We all know that we should be spending time out in nature, no matter what the weather, but the milder weather tends to be when a lot of us start feeling like starting up nature study in the fresh air again. I’ve found 5 excellent free living books for nature study that are public domain for you to use as your springboard for some nature study fun. Living books are great ways to introduce a nature topic in an appealing way, or to extend the nature learning. Charlotte Mason knew what she was doing! And free living books are a wonderful budget-friendly option.
What’s a living book? For those who aren’t familiar with the term, they are books that give the information through a story and let readers feel what it would be like to be there….for example, would you rather read a textbook about the Middle Ages, or would you want to read a story that follows a king or peasant’s life through that time period, seeing it through their eyes? I know which I’d rather learn from!
Grab these stories, load them onto a Kindle or iPad, and spend some time learning natural science in an engaging way. I often read one of these aloud and let my children draw a picture and a few lines about what they understood.
- School of the Woods by William J. Long (as well as the three other Animal Nature Stories books he wrote) are available on The Baldwin Project.
- The Fairyland of Science by Arabella Buckley is free in Kindle format and also on The Baldwin Project. Did you ever wonder about sunbeams? Ice? Bees? This and loads more are in here, in a late-1800s story form.
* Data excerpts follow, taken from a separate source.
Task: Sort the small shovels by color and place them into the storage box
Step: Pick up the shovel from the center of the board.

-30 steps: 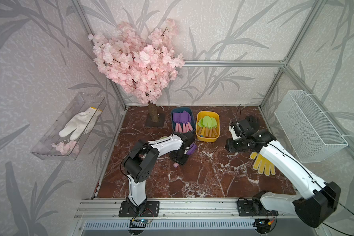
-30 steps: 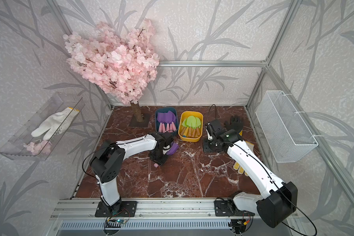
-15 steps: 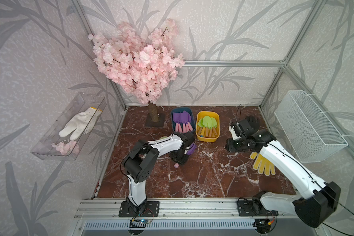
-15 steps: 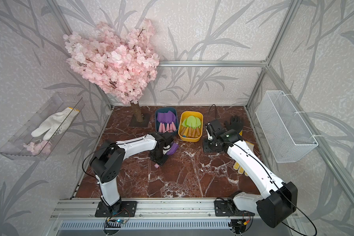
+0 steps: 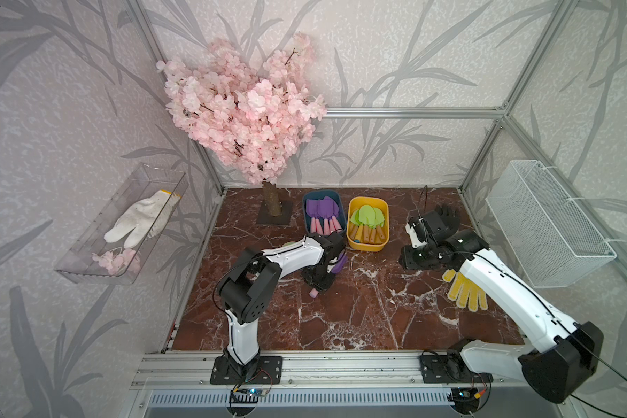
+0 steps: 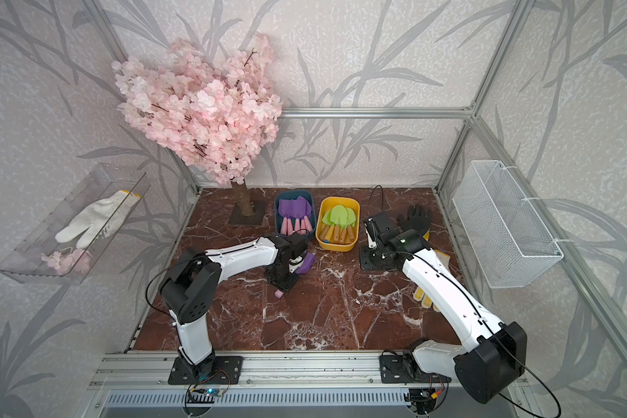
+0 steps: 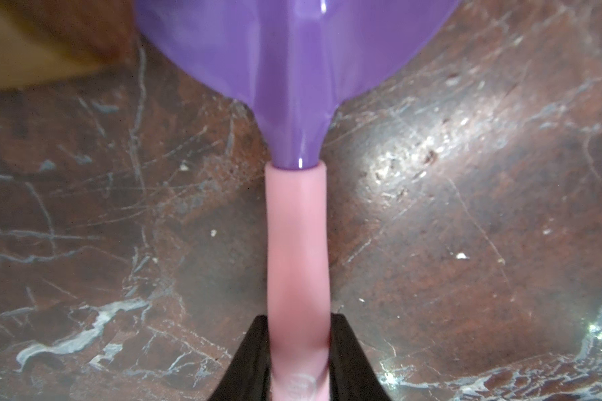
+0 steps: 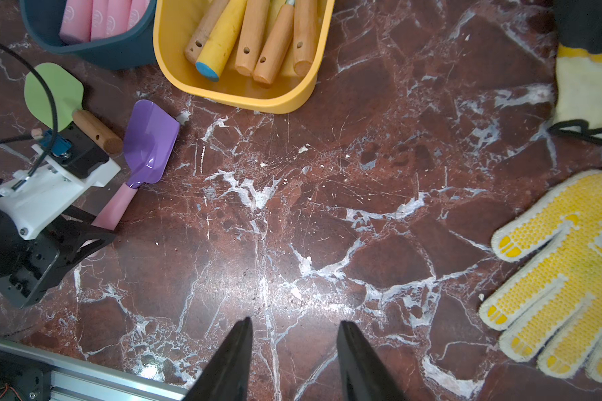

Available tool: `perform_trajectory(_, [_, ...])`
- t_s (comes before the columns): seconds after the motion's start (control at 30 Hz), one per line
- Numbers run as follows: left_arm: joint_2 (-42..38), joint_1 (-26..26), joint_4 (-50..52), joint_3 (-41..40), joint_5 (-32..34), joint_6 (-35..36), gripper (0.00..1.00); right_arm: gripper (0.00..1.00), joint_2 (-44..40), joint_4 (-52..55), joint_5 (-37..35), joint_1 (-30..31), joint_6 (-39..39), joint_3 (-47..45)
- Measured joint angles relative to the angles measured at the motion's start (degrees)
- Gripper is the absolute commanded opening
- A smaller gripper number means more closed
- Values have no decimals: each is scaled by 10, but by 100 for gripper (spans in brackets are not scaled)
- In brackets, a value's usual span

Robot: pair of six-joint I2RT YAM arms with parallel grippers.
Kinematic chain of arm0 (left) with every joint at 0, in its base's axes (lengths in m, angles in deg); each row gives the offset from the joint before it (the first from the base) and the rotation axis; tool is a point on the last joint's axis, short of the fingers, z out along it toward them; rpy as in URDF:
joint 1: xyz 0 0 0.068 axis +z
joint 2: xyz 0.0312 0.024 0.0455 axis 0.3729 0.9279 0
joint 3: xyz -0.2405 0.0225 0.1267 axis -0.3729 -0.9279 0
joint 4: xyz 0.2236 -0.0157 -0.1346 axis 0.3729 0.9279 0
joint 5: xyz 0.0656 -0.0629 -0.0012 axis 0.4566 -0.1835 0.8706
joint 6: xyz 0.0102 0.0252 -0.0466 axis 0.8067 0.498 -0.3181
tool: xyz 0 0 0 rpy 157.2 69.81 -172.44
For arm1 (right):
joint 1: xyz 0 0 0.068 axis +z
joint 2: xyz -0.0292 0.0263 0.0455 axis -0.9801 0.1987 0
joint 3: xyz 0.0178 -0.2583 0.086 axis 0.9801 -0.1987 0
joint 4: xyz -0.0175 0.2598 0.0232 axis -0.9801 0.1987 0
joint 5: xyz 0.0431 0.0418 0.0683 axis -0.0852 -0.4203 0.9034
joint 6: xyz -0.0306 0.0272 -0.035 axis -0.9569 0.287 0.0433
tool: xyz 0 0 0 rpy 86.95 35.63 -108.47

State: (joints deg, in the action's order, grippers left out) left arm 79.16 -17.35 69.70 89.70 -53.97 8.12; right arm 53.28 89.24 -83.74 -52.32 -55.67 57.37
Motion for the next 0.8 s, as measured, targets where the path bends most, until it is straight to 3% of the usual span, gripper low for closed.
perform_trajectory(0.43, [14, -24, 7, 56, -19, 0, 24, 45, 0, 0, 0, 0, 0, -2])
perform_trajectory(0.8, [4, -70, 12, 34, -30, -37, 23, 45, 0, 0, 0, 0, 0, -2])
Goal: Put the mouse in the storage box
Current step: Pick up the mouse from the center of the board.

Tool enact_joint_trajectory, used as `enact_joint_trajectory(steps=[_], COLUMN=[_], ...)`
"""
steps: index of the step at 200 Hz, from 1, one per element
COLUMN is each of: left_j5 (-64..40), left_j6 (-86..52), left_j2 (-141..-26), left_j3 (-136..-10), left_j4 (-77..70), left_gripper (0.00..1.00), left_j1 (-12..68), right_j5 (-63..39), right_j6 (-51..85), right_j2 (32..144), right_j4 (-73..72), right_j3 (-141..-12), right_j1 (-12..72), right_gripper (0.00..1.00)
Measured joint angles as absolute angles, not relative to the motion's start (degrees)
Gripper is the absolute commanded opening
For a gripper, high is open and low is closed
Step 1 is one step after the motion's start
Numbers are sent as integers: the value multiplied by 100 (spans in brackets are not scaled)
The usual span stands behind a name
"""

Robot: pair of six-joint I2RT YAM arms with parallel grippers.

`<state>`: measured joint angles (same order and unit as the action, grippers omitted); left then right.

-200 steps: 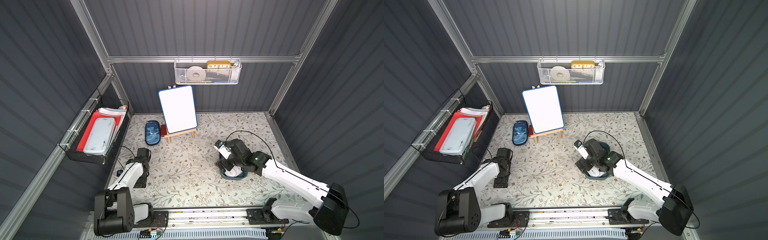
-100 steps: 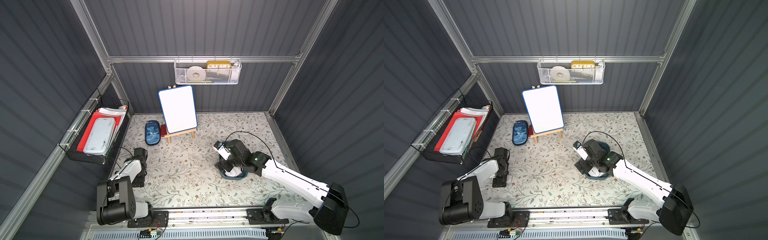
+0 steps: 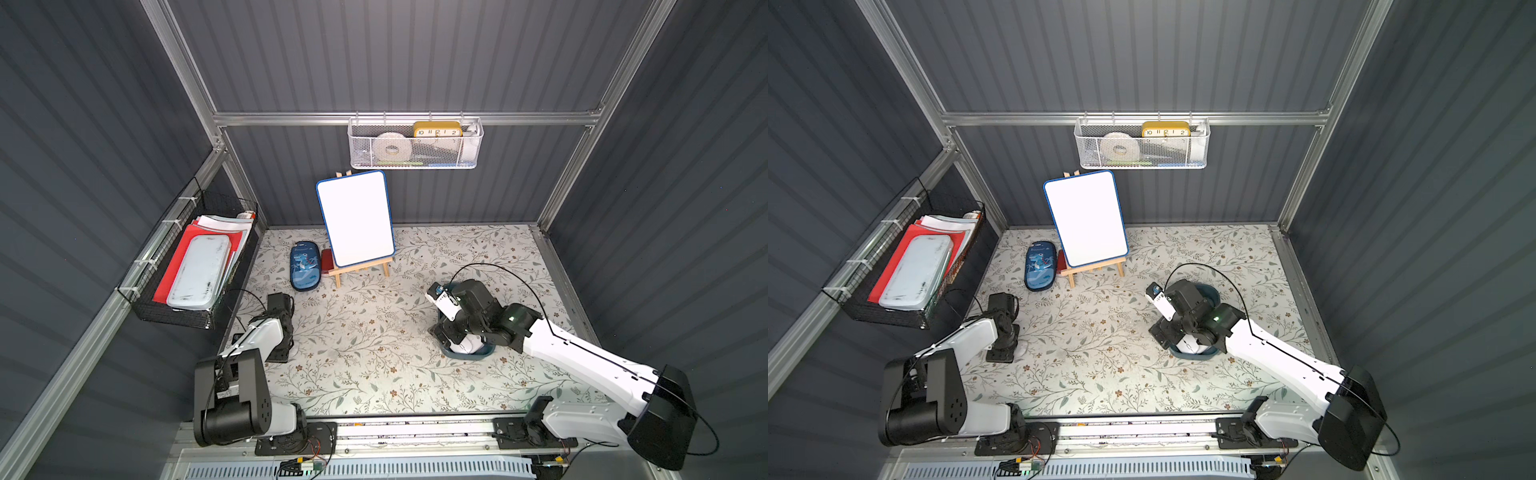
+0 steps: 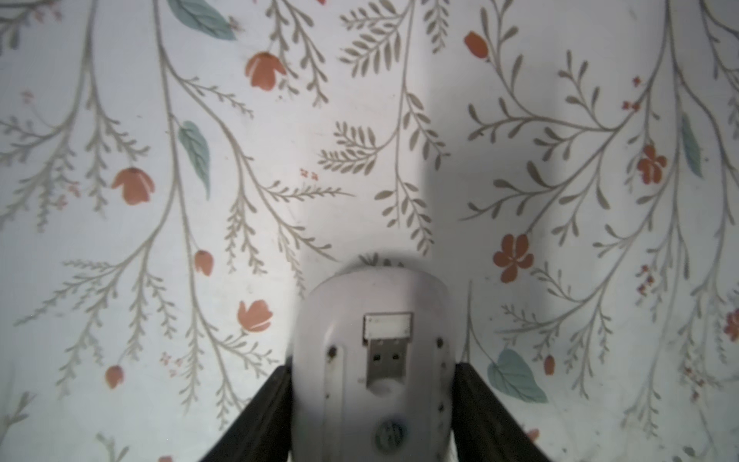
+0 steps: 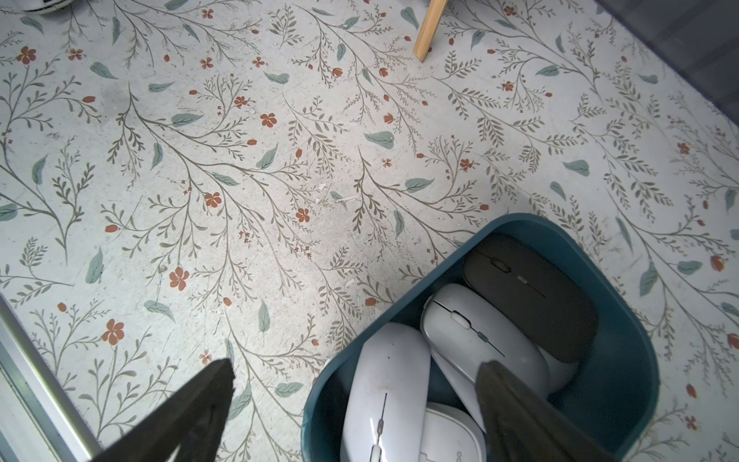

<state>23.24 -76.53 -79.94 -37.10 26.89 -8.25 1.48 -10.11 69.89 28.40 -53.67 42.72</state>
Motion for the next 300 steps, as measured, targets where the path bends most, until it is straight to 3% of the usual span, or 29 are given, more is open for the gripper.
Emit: enact_joint_trajectory(steps=[55, 85, 124, 180, 239, 300], left_j5=[1496, 1098, 224, -1269, -1874, -1890], left_j6=[-7091, -6921, -6490, -5913, -5553, -5273], left_j2=[-7262, -6934, -6893, -6869, -7762, -8497], left_j3=[-3323, -3326, -3350, -3428, -4722, -5618], left_j4=[2338, 2043, 1358, -644, -2016, -2213], left_gripper=[42, 40, 39, 39, 38, 38], left_j1=[-364, 351, 701, 1691, 2851, 3496], right_j5=[202, 318, 519, 370, -231, -558], right_j6=[-974, -845, -687, -360, 454, 1428], right_j2=[6838, 6783, 6622, 6090, 5566, 6235], right_j4=[2781, 2733, 2617, 2139, 1288, 1070], right_j3=[-5264, -5262, -5177, -4960, -4794, -5192], right_j1=[4281, 4281, 4281, 4281, 4281, 4281], right_gripper=[98, 99, 99, 99, 99, 97])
- Wild Animals I Have Known by Ernest Thompson Seton is also a Kindle freebie. It was his first book and led to a life of writing, many of which are still popular with homeschoolers today. It goes through the lives of 8 animals, including crows and foxes as well as partridges and others. Fun!
- Madam How and Lady Why by Charles Kingsley is also on The Baldwin Project if you don’t own a Kindle. The content is a bit more Christian, typical for the era, but easy for secular readers to just skip parts that you don’t want during a read-aloud, without affecting the storyline. It covers a lot of geology in a really interesting way.
- Johnny Bear and Other Stories from Lives of the Hunted by Ernest Thompson Seton I know this is the same author as #3 above, but if your children want fun, interesting animals and a sense of adventure that isn’t too scary, this is one that should be on your list.
Do you have other free living books about nature that you’d include on this list?